Doc scolded me with a glance. “A physic is no laughing matter, young man,” he said.

  “Who’s laughing?” I said. “Maybe he needs it because he got married last night and threw a big party for both his friends and all his enemies.”

  “In that case,” said Doc solemnly, “I would suggest castor oil.”

  Doc’s eyes pled sincerity, but as I looked at him I got the feeling that he wasn’t as dumb as he looked, that all this pomp and circumstance were just a joke, a very funny joke Doc was playing on the world. He was actually humoring you into thinking you were important, and what you were doing was important. All he seemed to want out of life was to make you feel that every second was a crisis in the world.

  As Doc wrapped up the castor oil he inquired about Harry Small’s wife as if he were about to say, “Next time you see her, give her my very best.” Doc made you believe that being a drug-store salesman was just a hobby.
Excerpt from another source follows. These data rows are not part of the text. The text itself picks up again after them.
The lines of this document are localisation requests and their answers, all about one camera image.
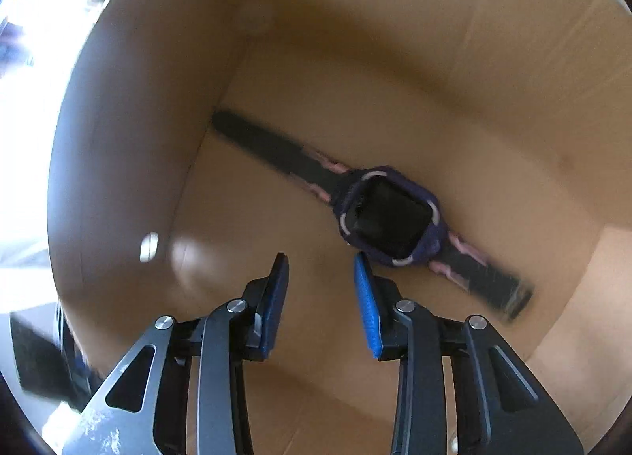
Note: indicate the purple and pink smart watch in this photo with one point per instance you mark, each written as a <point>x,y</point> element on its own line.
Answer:
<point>385,218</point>

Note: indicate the brown cardboard box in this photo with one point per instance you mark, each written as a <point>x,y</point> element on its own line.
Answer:
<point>395,89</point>

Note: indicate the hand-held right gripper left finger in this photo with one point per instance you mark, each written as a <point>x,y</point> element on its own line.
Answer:
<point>274,309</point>

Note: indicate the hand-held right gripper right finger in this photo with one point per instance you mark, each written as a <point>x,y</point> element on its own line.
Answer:
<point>368,309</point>

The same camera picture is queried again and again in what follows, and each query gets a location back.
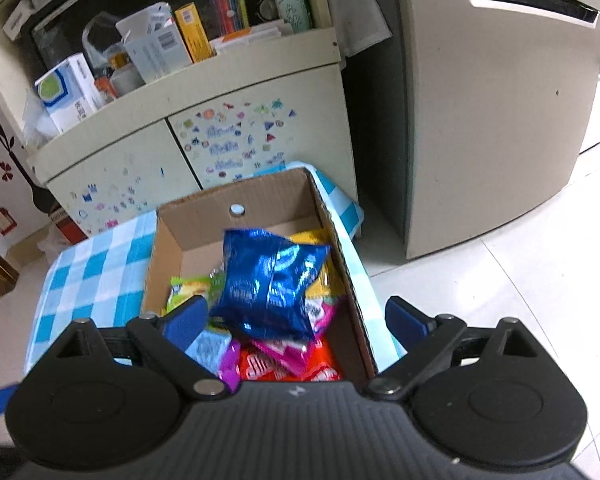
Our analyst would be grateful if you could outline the red brown carton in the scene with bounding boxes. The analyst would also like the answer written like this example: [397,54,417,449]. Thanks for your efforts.
[47,205,88,246]

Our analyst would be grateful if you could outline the light blue snack packet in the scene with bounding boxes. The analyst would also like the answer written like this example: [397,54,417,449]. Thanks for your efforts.
[185,327,233,376]

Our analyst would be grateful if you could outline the small white box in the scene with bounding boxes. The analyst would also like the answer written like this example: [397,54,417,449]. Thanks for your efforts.
[2,0,35,41]

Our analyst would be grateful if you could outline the white hanging towel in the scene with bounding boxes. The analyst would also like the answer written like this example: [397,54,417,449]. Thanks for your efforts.
[321,0,393,57]

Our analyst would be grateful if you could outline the blue white checkered tablecloth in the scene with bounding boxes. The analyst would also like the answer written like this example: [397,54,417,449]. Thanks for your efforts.
[24,160,406,376]

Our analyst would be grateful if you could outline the white barcode box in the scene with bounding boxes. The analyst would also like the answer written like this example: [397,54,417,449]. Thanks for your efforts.
[115,2,195,83]

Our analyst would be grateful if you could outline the black flower wall decal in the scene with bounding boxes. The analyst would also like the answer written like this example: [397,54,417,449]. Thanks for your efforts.
[0,75,56,216]

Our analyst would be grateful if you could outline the orange noodle snack packet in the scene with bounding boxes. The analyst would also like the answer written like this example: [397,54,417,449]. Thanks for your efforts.
[235,337,343,383]

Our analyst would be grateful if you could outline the mustard yellow snack packet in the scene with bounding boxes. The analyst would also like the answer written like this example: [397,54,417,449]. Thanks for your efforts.
[287,230,348,306]

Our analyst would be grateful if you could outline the green white box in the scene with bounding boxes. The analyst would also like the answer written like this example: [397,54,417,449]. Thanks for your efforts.
[270,0,313,36]

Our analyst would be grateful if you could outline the pink snack packet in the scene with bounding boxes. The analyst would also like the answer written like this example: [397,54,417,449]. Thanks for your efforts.
[240,296,341,378]

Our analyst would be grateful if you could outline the purple noodle snack packet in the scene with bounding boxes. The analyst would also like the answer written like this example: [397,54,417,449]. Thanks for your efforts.
[216,340,243,393]

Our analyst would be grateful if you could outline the blue foil snack packet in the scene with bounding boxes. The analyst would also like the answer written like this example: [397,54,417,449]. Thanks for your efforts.
[209,228,332,343]

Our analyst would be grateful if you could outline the stack of papers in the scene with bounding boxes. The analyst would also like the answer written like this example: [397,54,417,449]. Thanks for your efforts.
[210,20,283,56]

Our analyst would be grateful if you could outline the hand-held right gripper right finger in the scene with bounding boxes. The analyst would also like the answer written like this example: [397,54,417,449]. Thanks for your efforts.
[362,295,544,402]

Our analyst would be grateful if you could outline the beige refrigerator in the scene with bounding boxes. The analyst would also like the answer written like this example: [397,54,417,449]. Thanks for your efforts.
[342,0,600,261]

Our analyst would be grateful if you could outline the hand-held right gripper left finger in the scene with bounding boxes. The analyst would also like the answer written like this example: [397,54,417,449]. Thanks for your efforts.
[55,294,231,402]

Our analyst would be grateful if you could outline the brown cardboard box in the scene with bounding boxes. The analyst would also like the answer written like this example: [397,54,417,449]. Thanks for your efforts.
[141,167,378,383]

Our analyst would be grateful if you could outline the green chip packet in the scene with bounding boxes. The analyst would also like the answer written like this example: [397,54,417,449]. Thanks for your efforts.
[166,269,226,313]

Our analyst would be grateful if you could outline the crumpled clear plastic wrap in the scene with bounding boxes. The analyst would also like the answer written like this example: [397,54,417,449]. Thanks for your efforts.
[22,90,61,151]

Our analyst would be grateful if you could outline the small orange item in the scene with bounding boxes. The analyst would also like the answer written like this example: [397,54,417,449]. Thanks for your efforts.
[94,76,118,103]

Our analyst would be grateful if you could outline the cream cabinet with stickers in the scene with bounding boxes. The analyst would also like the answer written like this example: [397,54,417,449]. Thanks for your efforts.
[0,0,361,241]

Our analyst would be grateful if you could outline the clear plastic shelf bag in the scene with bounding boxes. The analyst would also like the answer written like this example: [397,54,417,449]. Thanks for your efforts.
[82,11,131,71]

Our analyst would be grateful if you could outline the colourful striped pack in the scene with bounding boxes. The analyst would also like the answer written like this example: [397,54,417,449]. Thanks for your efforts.
[205,0,251,41]

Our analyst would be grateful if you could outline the yellow box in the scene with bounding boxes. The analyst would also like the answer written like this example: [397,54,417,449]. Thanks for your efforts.
[174,2,216,63]

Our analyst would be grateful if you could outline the white blue carton box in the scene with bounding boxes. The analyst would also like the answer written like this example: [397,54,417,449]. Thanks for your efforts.
[34,52,106,135]

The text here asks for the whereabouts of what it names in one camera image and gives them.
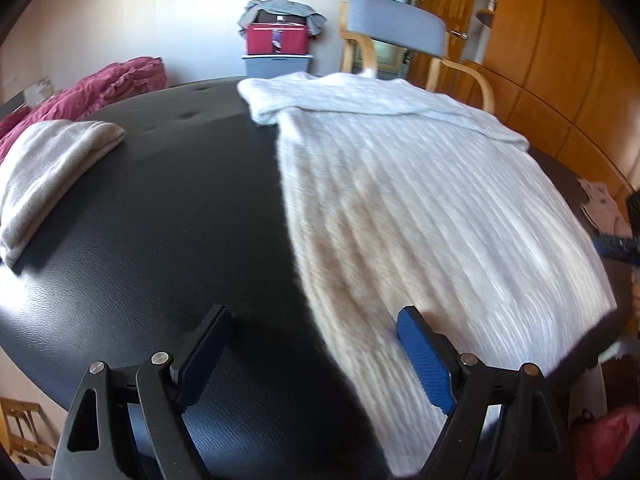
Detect red fabric storage box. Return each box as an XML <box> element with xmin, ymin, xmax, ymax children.
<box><xmin>246</xmin><ymin>22</ymin><xmax>311</xmax><ymax>57</ymax></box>

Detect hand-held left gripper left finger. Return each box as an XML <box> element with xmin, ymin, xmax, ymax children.
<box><xmin>52</xmin><ymin>304</ymin><xmax>235</xmax><ymax>480</ymax></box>

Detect grey wooden armchair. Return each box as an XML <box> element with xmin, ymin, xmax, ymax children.
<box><xmin>339</xmin><ymin>0</ymin><xmax>496</xmax><ymax>116</ymax></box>

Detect white knit sweater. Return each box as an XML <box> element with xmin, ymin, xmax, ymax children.
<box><xmin>236</xmin><ymin>71</ymin><xmax>618</xmax><ymax>476</ymax></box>

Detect red ruffled bedspread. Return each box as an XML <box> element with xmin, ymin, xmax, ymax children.
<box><xmin>0</xmin><ymin>56</ymin><xmax>168</xmax><ymax>166</ymax></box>

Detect wooden wardrobe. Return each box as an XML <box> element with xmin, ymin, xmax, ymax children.
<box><xmin>425</xmin><ymin>0</ymin><xmax>640</xmax><ymax>196</ymax></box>

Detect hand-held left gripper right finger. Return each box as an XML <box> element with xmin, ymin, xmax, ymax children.
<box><xmin>396</xmin><ymin>305</ymin><xmax>563</xmax><ymax>480</ymax></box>

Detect red plastic bag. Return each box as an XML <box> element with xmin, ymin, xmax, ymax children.
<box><xmin>570</xmin><ymin>405</ymin><xmax>640</xmax><ymax>480</ymax></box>

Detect wooden rack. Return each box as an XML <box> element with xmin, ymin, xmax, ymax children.
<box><xmin>0</xmin><ymin>397</ymin><xmax>56</xmax><ymax>466</ymax></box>

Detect grey plastic storage bin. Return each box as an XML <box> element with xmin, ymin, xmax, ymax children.
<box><xmin>241</xmin><ymin>52</ymin><xmax>315</xmax><ymax>81</ymax></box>

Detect pink cloth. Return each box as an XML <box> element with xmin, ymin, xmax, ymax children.
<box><xmin>577</xmin><ymin>177</ymin><xmax>633</xmax><ymax>238</ymax></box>

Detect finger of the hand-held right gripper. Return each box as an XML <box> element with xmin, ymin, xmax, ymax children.
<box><xmin>594</xmin><ymin>232</ymin><xmax>640</xmax><ymax>262</ymax></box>

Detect folded beige cloth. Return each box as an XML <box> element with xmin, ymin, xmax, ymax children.
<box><xmin>0</xmin><ymin>120</ymin><xmax>126</xmax><ymax>268</ymax></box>

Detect grey garment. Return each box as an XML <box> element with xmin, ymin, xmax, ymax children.
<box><xmin>239</xmin><ymin>0</ymin><xmax>328</xmax><ymax>38</ymax></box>

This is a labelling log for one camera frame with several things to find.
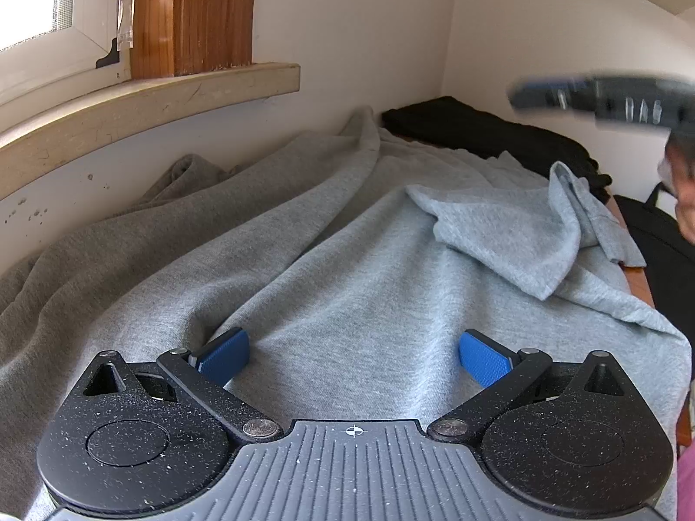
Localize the black bag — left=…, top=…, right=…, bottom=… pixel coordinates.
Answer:
left=613, top=181, right=695, bottom=340

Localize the person's right forearm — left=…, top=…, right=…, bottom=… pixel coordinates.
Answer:
left=658, top=133, right=695, bottom=245

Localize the black folded garment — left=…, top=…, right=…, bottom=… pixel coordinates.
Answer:
left=380, top=96, right=613, bottom=203

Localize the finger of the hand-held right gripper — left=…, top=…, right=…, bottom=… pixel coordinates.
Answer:
left=509, top=79, right=594, bottom=99
left=513, top=95, right=596, bottom=115

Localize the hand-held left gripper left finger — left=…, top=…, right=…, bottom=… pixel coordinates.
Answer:
left=81, top=327, right=284, bottom=442

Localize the black window hinge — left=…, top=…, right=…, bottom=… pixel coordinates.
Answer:
left=96, top=38, right=121, bottom=69

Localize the grey sweatshirt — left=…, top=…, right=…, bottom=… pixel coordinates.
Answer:
left=0, top=107, right=692, bottom=521

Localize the person's pink clothing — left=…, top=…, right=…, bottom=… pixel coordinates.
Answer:
left=675, top=442, right=695, bottom=521

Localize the wooden window trim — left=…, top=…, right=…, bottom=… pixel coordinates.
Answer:
left=130, top=0, right=258, bottom=80

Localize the beige window sill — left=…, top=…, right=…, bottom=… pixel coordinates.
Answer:
left=0, top=62, right=301, bottom=201

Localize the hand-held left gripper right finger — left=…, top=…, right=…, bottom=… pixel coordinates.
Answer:
left=428, top=329, right=625, bottom=442

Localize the white framed window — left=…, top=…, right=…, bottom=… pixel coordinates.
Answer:
left=0, top=0, right=134, bottom=106
I am sure that if President Eisenhower had ever ordered a toothbrush from him, he would have delivered it to the White House himself, saying, “I just dropped in a moment to be sure Mamie is taking care of her teeth—and what’s new with the wages and hours bill?”

  “What sort of lady is Mrs. Small?” he asked.

  “I can’t answer that,” I said, “because I never heard her called that before.”

  “I hear she’s stacked,” Doc said.

  Like all the great actors in the world, most of them never appearing on stage or screen, Doc could shift his moods like gears. His dignity was just so much grease paint that melted off in the heat of conversation, especially conversation about women. There was a touch of Casanova and plenty of traveling salesman in him.

  “Give me that castor oil,” I said. “Mr. Small may need it when he gets through running his new picture.”

  “I’ve been thinking about that marriage,” said Doc propping his chin up on the castor-oil box.

  “Don’t worry about Harry,” I said. “The only man in Hollywood who ever stood in his way was a traffic cop—and Harry ran him down. … Now give me my change. If I know my Harry, I’ll be among the unemployed if I don’t get back in two minutes flat.”

  I finally got my package and started off as if there were a pack of mad supervisors at my heels.

  “Let me know how he makes out with it,” Doc called. “You might ring me up at home. I’ll be worried.”

  “Listen,” I yelled back, “the way you carry on, you oughta join the Screen Actors Guild.”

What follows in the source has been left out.